Las manos que engendraban la negra noche
pulsan una y otra vez
cruzan una y otra vez
los pedazos de una palabra
(macho, muda, pato) para
siquiera poder
crear un distancia que los separe,
y desde la cual se puedan
perseguir. Ya no acabará la noche
porque la luz que enciende las casas
no deja que nazca otra vez.
Desde la otra orilla una mujer piensa
en todos sus bolsos,
y en ese fuego antes del trabajo
que acostumbra apagar tranquila
como cuando se termina un cigarro.

(apuntes para un kinder en guerra).

2.16.2006

Corpus

" *Sexo toca lo intocable.

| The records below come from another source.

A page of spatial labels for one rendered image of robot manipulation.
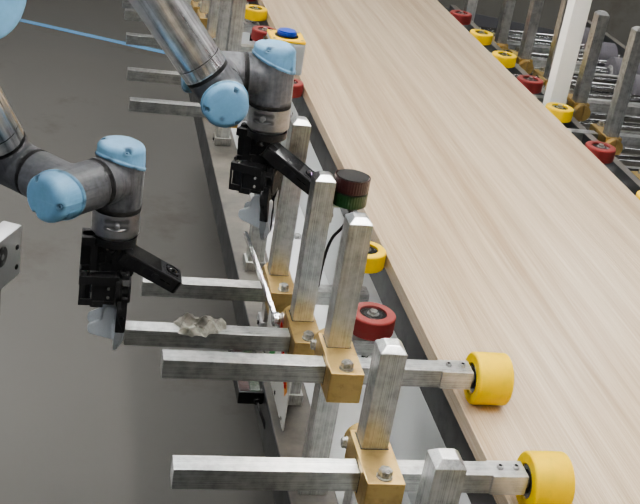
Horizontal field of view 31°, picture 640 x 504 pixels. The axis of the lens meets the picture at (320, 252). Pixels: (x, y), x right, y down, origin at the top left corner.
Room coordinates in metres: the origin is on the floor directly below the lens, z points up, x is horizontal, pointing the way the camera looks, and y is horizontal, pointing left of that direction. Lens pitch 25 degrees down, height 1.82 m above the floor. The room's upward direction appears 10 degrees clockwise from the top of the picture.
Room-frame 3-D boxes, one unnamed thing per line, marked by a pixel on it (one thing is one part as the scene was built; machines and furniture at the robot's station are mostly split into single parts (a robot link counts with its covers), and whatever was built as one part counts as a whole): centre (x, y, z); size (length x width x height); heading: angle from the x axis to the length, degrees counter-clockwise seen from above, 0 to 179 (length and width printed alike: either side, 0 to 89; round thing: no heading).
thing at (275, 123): (1.90, 0.13, 1.16); 0.08 x 0.08 x 0.05
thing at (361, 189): (1.74, -0.03, 1.13); 0.06 x 0.06 x 0.02
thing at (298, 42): (2.23, 0.14, 1.18); 0.07 x 0.07 x 0.08; 14
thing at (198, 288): (1.92, 0.11, 0.80); 0.43 x 0.03 x 0.04; 104
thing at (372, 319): (1.72, -0.11, 0.85); 0.08 x 0.08 x 0.11
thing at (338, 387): (1.47, -0.05, 0.94); 0.13 x 0.06 x 0.05; 14
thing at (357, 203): (1.74, -0.03, 1.10); 0.06 x 0.06 x 0.02
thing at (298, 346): (1.71, 0.01, 0.85); 0.13 x 0.06 x 0.05; 14
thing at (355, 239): (1.49, -0.05, 0.94); 0.03 x 0.03 x 0.48; 14
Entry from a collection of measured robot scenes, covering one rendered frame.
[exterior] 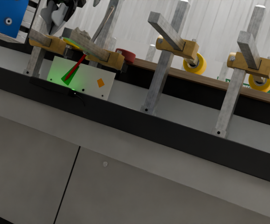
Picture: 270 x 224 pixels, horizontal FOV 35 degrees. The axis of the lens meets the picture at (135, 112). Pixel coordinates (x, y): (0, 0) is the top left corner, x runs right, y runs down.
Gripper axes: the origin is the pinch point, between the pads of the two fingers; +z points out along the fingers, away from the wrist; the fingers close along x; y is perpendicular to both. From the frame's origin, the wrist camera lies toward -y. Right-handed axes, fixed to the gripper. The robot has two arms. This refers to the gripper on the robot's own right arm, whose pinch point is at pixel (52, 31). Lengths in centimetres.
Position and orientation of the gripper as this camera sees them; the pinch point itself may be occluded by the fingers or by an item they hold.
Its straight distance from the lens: 124.3
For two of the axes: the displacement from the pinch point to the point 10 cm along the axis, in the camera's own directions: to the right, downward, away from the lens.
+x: 8.8, 2.8, -3.8
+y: -3.6, -1.4, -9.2
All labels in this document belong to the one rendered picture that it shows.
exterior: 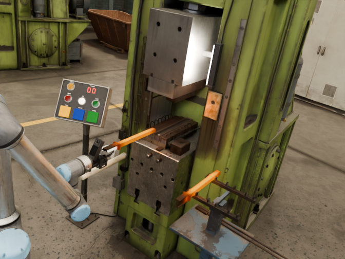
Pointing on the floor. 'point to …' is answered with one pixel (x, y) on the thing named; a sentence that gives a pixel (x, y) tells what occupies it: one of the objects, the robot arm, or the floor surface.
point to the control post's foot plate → (83, 220)
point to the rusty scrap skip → (112, 28)
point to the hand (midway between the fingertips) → (114, 146)
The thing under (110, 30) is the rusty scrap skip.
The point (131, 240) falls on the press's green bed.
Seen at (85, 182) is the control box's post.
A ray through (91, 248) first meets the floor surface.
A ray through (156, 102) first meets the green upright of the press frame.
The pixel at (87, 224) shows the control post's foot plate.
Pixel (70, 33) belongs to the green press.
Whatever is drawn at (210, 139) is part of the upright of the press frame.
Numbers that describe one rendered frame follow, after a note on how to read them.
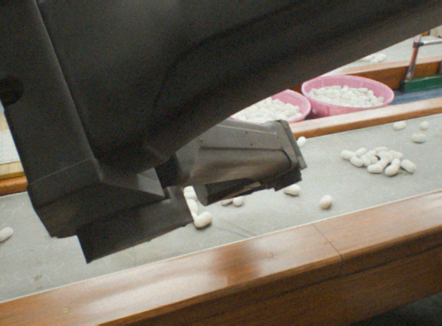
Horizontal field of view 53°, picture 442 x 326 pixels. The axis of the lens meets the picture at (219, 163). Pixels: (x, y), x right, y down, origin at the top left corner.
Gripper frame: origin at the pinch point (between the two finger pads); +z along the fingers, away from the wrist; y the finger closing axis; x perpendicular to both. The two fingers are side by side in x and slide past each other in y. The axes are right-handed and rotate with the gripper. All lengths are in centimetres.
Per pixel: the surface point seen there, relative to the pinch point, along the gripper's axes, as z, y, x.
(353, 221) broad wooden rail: -8.0, -19.1, 12.1
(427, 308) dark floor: 61, -84, 54
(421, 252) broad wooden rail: -10.3, -29.4, 20.3
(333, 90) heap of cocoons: 42, -57, -25
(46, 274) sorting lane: 0.4, 32.5, 8.4
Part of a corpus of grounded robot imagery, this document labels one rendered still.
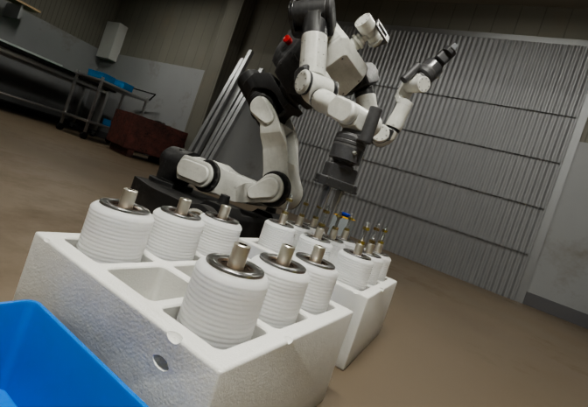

Es el nombre estrella del cuerpo, el nombre que sólo nombra espaciando primeraremente los cuerpos según los brillos de esta estesia suplementaria: los sexos. Estos mismos sexos no se los puede enumerar ni nombrar. Aquí *dos no es otra cosa que el índice de una separación polimorfa. *Mi sexo no es uno de una parte a otra, es un contacto discreto, aleatorio, sobrevenido tanto de unas como de otras zonas de *mi cuerpo -mi cuerpo volviéndose otro al tocarse ahí, al ser tocado ahí, volviéndose por tanto el mismo, más absoluto, más atrincherado que nunca, más identificado en tanto que ser-lugar del tocar (de la extensión). De sin falo a (a)céfalo, un cuerpo escaparate, igual, plural, por zonas, sombreado, tocado. No se le denominará ni *hombre ni *mujer: estos nombres, aunque nos valgamos de ellos, nos dejan demaisado entre fantasmas y funciones, precisamente ahí donde no se trata ni de unos ni de otros. Más vale entonces decir: un cuerpo indistinto/distinto, indiscreto/discreto, es el cuerpo-estrella sexuado que se desliza de un cuerpo a otro hasta la intimidad, clamorosa en efecto, del límite donde tocan su separación." (p.32)

Corpus, Jean-Luc Nancy.

¿Para qué poetas?

"Las concepciones sin concepto de la producción técnica se interponen ante lo abierto la relación pura; las cosas crecidas antaño van desapareciendo rápidamente, ya no pueden mostrar, atravesando la objetivación, lo que les es propio. Rilke escribe en una carta del 13 de noviembre de 1925:

"Todavía para nuestros abuelos una casa, una fuente, una torre que les era familiar, incluso su propio vestido, su abrigo, tenían un significado infinitamente mayor y les eran algo infinitamente más íntimo; casi cada cosa era un recipiente en el que hallaban algo humano e iban acumulando lo humano. Ahora están llegando desde Estados Unidos cosas vacías e indiferentes, cosas sólo en apariencia, que disimulan vida... Una casa en el sentido norteamericano, una manzana o un racimo de uvas de allá no tiene nada en común con la casa, la fruta, la uva que habían absorbido la esperanza y lo pensativo de nuestros ancestros."

-¿Para qué poetas? Martin Heidegger.